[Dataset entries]

━━━━━━

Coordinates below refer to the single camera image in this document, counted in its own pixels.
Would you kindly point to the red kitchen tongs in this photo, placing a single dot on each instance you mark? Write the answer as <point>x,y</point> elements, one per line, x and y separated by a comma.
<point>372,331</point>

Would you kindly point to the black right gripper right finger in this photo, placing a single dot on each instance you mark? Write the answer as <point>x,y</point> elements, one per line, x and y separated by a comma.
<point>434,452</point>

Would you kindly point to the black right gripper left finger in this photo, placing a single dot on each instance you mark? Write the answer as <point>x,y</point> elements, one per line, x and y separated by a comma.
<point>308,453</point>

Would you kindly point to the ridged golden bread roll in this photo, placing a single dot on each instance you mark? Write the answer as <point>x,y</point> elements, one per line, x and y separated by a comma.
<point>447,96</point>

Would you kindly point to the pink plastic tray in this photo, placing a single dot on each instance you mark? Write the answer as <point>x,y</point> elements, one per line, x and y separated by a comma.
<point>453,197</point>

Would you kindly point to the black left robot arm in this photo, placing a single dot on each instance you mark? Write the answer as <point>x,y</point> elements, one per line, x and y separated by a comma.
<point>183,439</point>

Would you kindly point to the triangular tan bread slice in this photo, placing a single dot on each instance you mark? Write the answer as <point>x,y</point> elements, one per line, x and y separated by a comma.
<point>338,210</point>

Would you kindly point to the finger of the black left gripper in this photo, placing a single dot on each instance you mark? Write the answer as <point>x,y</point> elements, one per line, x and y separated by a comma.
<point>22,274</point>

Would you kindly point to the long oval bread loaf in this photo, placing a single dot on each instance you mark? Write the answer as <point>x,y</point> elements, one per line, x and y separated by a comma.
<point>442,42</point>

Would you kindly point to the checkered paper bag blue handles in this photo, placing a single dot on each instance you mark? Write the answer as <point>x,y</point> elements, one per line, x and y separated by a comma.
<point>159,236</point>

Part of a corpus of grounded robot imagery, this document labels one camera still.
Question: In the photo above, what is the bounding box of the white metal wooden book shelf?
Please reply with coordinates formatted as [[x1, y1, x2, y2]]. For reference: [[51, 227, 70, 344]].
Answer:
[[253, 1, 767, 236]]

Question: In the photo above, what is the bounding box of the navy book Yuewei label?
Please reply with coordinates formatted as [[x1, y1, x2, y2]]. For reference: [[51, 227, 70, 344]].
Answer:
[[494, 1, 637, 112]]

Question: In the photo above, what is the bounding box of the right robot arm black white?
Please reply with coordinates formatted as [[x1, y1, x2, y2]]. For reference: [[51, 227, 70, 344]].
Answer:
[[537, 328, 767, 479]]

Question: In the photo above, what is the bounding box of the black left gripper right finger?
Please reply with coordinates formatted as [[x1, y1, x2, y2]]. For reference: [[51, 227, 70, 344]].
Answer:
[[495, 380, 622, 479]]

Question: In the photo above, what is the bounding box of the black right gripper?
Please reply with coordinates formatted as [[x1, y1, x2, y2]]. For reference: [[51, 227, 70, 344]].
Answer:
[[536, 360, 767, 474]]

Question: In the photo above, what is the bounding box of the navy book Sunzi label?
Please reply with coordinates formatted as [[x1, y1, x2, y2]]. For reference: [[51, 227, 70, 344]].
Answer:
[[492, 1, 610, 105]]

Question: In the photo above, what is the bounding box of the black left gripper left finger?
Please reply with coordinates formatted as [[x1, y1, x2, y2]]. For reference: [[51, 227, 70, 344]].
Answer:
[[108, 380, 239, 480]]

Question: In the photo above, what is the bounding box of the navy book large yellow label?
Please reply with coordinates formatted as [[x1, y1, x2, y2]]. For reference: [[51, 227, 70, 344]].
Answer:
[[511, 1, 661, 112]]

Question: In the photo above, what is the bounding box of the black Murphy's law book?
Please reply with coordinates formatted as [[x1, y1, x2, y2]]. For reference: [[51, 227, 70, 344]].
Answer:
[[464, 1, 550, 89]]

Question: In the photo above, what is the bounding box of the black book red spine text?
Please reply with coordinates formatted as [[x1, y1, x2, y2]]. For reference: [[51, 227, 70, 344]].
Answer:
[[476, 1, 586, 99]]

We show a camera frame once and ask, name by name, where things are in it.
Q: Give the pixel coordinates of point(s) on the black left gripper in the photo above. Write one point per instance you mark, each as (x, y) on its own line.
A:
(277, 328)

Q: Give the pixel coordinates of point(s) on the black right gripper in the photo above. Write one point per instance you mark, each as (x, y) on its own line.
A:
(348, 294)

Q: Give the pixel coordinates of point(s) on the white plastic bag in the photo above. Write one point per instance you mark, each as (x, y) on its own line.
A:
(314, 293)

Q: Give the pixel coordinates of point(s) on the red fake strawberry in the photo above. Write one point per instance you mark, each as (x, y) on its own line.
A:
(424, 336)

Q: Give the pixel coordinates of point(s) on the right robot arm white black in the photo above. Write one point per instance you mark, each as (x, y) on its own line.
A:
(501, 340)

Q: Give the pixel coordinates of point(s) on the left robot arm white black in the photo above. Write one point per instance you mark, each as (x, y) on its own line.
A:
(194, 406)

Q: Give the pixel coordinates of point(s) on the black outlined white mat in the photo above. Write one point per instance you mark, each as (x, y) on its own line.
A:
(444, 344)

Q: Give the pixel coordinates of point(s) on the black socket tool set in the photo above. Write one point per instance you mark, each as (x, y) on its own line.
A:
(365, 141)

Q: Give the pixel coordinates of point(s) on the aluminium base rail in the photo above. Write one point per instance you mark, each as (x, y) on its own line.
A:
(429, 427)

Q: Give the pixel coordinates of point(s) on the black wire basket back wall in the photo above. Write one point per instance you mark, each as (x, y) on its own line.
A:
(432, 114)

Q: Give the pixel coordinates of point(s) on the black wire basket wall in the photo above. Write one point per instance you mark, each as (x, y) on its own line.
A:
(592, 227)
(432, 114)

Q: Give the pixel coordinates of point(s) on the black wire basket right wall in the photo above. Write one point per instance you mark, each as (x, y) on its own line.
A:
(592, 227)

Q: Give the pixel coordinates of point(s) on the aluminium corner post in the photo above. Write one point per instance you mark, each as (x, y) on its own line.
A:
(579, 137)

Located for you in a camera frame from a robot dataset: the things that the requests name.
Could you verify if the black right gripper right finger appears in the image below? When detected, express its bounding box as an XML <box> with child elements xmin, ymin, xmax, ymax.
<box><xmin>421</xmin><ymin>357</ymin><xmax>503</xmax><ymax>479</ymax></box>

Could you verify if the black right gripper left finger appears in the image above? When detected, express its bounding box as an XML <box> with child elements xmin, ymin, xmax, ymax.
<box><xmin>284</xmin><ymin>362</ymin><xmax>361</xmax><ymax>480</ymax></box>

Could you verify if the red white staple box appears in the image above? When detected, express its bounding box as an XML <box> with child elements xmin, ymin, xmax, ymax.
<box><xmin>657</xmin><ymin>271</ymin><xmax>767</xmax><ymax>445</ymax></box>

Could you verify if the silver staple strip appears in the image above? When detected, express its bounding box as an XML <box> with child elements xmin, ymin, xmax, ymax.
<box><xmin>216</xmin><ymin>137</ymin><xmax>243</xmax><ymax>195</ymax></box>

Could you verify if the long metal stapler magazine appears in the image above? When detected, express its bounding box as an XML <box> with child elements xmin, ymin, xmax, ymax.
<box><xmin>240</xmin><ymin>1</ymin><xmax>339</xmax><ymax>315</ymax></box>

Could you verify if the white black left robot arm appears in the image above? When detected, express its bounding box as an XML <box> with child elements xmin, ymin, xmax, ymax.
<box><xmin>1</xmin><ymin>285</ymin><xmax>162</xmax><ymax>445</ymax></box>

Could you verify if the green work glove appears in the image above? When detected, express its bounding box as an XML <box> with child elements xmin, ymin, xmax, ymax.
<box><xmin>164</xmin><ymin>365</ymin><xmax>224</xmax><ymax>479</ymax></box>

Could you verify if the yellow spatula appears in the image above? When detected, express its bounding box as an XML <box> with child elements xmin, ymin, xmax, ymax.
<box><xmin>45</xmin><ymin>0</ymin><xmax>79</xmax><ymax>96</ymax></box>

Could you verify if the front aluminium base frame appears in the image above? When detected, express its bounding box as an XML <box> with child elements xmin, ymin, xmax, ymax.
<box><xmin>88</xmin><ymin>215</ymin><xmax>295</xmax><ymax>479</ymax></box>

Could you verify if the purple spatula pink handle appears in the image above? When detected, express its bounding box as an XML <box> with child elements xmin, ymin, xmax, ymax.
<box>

━━━━━━

*EXERCISE AIM*:
Please reproduce the lines from the line with "<point>447,96</point>" to the line with "<point>453,197</point>", both ends included, exactly as they appear above.

*OUTPUT*:
<point>447,96</point>

Would you kindly point to the pink plastic tray in this photo, placing a single dot on each instance you mark? Write the answer as <point>x,y</point> elements, one per line, x and y separated by a comma.
<point>453,197</point>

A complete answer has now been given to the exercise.